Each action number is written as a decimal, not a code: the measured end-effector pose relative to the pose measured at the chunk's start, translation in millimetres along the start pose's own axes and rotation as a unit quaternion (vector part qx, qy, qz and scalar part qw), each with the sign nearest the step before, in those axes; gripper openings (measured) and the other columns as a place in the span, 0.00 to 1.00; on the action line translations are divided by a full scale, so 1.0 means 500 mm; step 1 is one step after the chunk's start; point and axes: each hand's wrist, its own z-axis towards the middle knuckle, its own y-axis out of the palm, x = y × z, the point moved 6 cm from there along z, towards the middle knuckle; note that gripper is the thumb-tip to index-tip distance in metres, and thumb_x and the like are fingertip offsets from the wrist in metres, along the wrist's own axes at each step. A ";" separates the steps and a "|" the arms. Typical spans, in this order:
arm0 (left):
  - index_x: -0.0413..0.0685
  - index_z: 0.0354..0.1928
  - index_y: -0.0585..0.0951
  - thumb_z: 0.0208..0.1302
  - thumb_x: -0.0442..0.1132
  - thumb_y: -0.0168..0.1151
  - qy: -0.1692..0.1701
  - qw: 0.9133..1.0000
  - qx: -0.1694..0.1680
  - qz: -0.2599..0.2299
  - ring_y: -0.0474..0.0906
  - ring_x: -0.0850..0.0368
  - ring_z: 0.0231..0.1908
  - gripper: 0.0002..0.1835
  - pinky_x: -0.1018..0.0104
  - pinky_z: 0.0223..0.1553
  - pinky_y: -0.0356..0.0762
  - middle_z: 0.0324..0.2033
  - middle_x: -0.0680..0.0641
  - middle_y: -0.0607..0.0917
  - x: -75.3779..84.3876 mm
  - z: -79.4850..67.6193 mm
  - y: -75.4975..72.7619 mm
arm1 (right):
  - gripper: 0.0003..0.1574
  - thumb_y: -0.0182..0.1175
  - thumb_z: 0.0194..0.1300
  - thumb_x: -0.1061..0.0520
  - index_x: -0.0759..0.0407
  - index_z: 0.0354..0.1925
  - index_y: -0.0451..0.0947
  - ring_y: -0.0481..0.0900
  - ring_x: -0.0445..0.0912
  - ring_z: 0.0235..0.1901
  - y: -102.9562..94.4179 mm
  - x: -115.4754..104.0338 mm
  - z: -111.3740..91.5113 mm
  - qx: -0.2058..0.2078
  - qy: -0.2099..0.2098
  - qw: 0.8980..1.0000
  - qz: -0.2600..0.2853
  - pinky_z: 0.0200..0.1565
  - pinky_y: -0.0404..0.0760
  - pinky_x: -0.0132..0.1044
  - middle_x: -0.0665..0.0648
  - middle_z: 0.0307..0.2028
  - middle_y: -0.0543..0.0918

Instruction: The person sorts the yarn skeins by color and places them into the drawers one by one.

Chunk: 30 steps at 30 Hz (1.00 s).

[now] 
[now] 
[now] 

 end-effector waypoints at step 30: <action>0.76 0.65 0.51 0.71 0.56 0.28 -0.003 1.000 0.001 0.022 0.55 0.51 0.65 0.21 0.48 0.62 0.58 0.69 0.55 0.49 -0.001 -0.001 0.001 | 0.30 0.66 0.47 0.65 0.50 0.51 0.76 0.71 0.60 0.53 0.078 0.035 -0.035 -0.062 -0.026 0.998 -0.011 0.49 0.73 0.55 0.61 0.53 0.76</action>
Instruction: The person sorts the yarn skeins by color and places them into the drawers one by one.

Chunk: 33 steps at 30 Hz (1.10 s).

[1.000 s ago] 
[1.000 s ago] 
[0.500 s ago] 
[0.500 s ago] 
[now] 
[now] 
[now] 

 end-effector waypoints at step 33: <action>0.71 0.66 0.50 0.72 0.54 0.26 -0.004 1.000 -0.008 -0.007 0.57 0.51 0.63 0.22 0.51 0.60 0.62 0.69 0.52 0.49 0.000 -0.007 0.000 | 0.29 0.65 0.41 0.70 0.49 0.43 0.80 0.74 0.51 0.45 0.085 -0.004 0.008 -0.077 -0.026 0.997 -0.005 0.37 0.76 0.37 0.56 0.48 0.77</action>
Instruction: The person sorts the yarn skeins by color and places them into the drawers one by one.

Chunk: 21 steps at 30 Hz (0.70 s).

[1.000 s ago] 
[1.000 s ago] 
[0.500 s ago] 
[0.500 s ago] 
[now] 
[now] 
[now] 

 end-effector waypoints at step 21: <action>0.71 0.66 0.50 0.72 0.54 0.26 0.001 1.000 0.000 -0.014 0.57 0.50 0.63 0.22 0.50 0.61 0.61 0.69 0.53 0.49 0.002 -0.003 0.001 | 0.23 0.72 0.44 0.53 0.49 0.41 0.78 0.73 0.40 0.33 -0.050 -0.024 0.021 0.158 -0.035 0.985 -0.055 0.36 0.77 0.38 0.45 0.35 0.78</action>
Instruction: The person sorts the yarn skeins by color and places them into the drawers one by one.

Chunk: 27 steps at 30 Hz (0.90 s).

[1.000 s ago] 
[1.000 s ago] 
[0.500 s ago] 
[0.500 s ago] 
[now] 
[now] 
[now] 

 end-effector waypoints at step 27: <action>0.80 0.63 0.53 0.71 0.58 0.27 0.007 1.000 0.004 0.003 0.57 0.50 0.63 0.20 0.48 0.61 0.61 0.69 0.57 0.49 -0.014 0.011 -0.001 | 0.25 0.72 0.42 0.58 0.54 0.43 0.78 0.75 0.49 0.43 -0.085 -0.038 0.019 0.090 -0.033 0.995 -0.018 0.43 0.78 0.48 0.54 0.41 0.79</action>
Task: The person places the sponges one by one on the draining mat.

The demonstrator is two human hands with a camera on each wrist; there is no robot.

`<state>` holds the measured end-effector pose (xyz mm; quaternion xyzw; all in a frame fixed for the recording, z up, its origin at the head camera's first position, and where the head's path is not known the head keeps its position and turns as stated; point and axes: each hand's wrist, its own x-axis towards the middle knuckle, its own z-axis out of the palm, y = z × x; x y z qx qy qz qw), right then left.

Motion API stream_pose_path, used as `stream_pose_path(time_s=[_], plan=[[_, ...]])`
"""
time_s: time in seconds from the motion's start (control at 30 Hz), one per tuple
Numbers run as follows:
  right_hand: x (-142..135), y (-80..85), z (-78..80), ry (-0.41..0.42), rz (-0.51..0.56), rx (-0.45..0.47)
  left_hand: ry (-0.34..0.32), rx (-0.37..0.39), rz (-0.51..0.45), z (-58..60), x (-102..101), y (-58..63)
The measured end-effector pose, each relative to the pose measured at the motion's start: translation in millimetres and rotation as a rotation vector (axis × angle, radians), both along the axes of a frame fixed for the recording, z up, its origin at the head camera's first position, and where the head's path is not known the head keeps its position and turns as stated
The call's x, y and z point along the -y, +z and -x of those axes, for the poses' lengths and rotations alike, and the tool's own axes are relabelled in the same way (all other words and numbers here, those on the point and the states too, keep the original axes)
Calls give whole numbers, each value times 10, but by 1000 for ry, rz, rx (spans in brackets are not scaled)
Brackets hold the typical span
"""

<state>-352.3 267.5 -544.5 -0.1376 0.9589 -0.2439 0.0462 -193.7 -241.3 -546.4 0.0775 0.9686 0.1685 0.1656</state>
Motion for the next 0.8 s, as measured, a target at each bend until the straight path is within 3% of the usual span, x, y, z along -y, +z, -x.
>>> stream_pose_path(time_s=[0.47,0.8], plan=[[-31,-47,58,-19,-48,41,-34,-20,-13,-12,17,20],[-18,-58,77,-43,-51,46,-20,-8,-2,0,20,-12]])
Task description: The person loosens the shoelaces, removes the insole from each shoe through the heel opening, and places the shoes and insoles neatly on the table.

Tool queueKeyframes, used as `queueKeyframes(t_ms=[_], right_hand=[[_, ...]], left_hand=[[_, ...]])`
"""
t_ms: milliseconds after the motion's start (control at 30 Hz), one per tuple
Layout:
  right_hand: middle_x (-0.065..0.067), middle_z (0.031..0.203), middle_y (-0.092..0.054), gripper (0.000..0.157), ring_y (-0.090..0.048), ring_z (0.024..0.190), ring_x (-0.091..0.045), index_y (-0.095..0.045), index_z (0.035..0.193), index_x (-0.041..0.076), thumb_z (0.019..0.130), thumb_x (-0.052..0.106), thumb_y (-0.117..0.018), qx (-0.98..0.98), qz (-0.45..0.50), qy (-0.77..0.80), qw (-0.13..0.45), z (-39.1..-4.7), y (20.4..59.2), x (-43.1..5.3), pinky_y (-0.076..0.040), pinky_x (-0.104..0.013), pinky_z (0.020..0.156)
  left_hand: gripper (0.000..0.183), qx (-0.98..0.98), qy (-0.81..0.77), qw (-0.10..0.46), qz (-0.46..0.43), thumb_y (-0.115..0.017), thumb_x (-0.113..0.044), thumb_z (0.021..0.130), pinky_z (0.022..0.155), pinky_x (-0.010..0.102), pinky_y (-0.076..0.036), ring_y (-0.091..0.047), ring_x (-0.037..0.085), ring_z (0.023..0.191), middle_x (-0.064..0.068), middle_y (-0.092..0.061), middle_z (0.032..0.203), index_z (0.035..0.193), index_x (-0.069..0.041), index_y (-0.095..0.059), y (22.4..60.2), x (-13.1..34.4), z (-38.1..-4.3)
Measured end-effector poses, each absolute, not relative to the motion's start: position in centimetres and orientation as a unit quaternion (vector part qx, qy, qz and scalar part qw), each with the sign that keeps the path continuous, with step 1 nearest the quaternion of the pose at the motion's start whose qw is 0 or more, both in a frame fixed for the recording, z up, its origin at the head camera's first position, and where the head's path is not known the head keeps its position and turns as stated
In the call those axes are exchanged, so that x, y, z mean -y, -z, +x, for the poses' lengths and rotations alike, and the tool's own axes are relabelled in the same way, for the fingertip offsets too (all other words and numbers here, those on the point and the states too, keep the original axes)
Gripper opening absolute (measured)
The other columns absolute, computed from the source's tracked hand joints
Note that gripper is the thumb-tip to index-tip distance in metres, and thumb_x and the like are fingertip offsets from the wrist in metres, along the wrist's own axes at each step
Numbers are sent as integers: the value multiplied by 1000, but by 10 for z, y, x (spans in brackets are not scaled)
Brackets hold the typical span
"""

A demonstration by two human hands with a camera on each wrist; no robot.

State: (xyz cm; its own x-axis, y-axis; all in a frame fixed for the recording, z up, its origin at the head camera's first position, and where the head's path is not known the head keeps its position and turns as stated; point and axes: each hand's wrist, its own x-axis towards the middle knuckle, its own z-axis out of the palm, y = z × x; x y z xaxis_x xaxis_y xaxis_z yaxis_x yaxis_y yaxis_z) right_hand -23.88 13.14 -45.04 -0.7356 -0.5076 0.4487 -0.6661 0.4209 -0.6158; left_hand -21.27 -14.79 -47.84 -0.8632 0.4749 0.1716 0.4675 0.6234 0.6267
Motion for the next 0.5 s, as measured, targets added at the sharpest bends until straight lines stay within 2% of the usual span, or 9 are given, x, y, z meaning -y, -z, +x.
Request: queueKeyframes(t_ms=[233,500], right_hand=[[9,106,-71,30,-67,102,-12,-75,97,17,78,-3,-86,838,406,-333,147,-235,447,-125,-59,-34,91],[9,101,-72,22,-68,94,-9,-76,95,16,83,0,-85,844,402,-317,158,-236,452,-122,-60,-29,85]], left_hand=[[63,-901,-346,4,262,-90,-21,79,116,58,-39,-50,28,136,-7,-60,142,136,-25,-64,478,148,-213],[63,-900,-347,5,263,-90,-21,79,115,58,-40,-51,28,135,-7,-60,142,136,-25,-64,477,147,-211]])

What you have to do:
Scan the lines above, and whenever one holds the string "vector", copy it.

Solved exercise:
Each action number is written as a decimal, not a code: the measured end-effector pose relative to the pose measured at the chunk's start, translation in millimetres along the start pose's own axes and rotation as a unit quaternion (vector part qx, qy, qz and scalar part qw), each with the sign nearest the step before, in those axes; gripper openings (measured) and the other columns as a place in the span, 0.00 to 1.00; on the action line translations are divided by a full scale, so 1.0 means 500 mm; step 1 is one step after the chunk's start; point and axes: each hand's wrist, its own z-axis towards the middle knuckle, its own y-axis out of the palm, x = y × z, the point moved 6 cm from there along z, towards the middle knuckle; note that gripper is the thumb-tip to index-tip distance in metres, and thumb_x and the like are fingertip offsets from the wrist in metres, along the wrist's own axes at each step. A ";" separates the steps and a "|" the arms. Typical spans, in this order:
The measured end-effector pose, each relative to the pose measured at the motion's start: translation in millimetres and rotation as a rotation vector (axis × angle, radians), both along the axes of a frame fixed for the recording, z up, its origin at the head camera's first position, and where the head's path is not known the head keeps its position and turns as stated
Measured end-effector poses, each absolute, not relative to the motion's start: position in centimetres and orientation as a unit quaternion (vector part qx, qy, qz and scalar part qw), each with the sign that keeps the path continuous, with step 1 nearest the quaternion of the pose at the motion's start whose qw is 0 or more, both in a frame fixed for the recording, z up, its origin at the head camera's first position, and where the head's path is not known the head keeps its position and turns as stated

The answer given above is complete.